[DESCRIPTION OF THE TASK]
Copy the listing below in full, exactly as given.
──────── SOURCE DATA ────────
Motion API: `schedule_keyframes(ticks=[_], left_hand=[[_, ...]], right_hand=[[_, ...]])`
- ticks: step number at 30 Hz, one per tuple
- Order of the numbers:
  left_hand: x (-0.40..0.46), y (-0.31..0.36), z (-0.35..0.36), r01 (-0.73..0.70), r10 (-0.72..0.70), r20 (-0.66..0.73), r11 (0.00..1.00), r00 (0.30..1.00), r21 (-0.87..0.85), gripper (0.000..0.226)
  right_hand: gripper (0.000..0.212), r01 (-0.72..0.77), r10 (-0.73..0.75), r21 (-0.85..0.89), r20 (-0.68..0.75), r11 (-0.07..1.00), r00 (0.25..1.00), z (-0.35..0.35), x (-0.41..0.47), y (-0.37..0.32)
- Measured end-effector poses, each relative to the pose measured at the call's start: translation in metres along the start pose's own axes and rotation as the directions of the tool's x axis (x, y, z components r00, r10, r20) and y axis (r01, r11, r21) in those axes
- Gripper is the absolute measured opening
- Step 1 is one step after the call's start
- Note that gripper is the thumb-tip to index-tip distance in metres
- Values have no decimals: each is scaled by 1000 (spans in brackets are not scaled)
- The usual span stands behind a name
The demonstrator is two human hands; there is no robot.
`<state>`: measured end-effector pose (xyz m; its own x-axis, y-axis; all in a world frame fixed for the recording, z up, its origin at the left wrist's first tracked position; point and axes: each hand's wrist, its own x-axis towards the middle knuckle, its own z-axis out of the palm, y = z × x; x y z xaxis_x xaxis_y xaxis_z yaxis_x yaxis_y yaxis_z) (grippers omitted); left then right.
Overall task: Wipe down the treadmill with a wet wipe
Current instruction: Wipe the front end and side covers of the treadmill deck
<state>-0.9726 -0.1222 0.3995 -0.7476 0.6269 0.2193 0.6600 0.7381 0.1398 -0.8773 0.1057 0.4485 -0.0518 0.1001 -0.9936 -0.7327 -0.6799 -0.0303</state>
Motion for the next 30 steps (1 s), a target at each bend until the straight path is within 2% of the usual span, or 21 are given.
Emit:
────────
[OUTPUT FOR THIS EXERCISE]
Motion API: `schedule_keyframes(ticks=[_], left_hand=[[_, ...]], right_hand=[[_, ...]])`
- ticks: step number at 30 Hz, one per tuple
- Order of the numbers:
  left_hand: x (-0.40..0.46), y (-0.31..0.36), z (-0.35..0.36), r01 (-0.73..0.70), r10 (-0.72..0.70), r20 (-0.66..0.73), r11 (0.00..1.00), r00 (0.30..1.00), r21 (-0.87..0.85), gripper (0.000..0.226)
  right_hand: gripper (0.000..0.212), r01 (-0.72..0.77), r10 (-0.73..0.75), r21 (-0.85..0.89), r20 (-0.68..0.75), r11 (-0.07..1.00), r00 (0.25..1.00), z (-0.35..0.35), x (-0.41..0.47), y (-0.37..0.32)
- Measured end-effector poses, each relative to the pose measured at the call's start: translation in metres along the start pose's own axes and rotation as the directions of the tool's x axis (x, y, z components r00, r10, r20) and y axis (r01, r11, r21) in those axes
- Gripper is the absolute measured opening
- Step 1 is one step after the call's start
- Note that gripper is the thumb-tip to index-tip distance in metres
- Values have no decimals: each is scaled by 1000 (spans in brackets are not scaled)
- The usual span stands behind a name
The demonstrator is two human hands; there is no robot.
`<state>`: measured end-effector pose (xyz m; its own x-axis, y-axis; all in a world frame fixed for the recording, z up, its origin at the left wrist's first tracked position; point and axes: each hand's wrist, its own x-axis towards the middle knuckle, its own z-axis out of the palm, y = z × x; x y z xaxis_x xaxis_y xaxis_z yaxis_x yaxis_y yaxis_z) (grippers omitted); left then right.
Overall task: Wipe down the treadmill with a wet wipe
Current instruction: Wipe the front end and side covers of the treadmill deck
<state>-0.9726 -0.1222 0.3995 -0.7476 0.6269 0.2193 0.6600 0.7381 0.1398 -0.8773 0.1057 0.4485 -0.0518 0.1001 -0.9936 -0.7327 -0.6799 -0.0303</state>
Motion for the next 30 steps (1 s), a target at each bend until the straight path is within 2% of the usual span, or 21 are given.
Emit:

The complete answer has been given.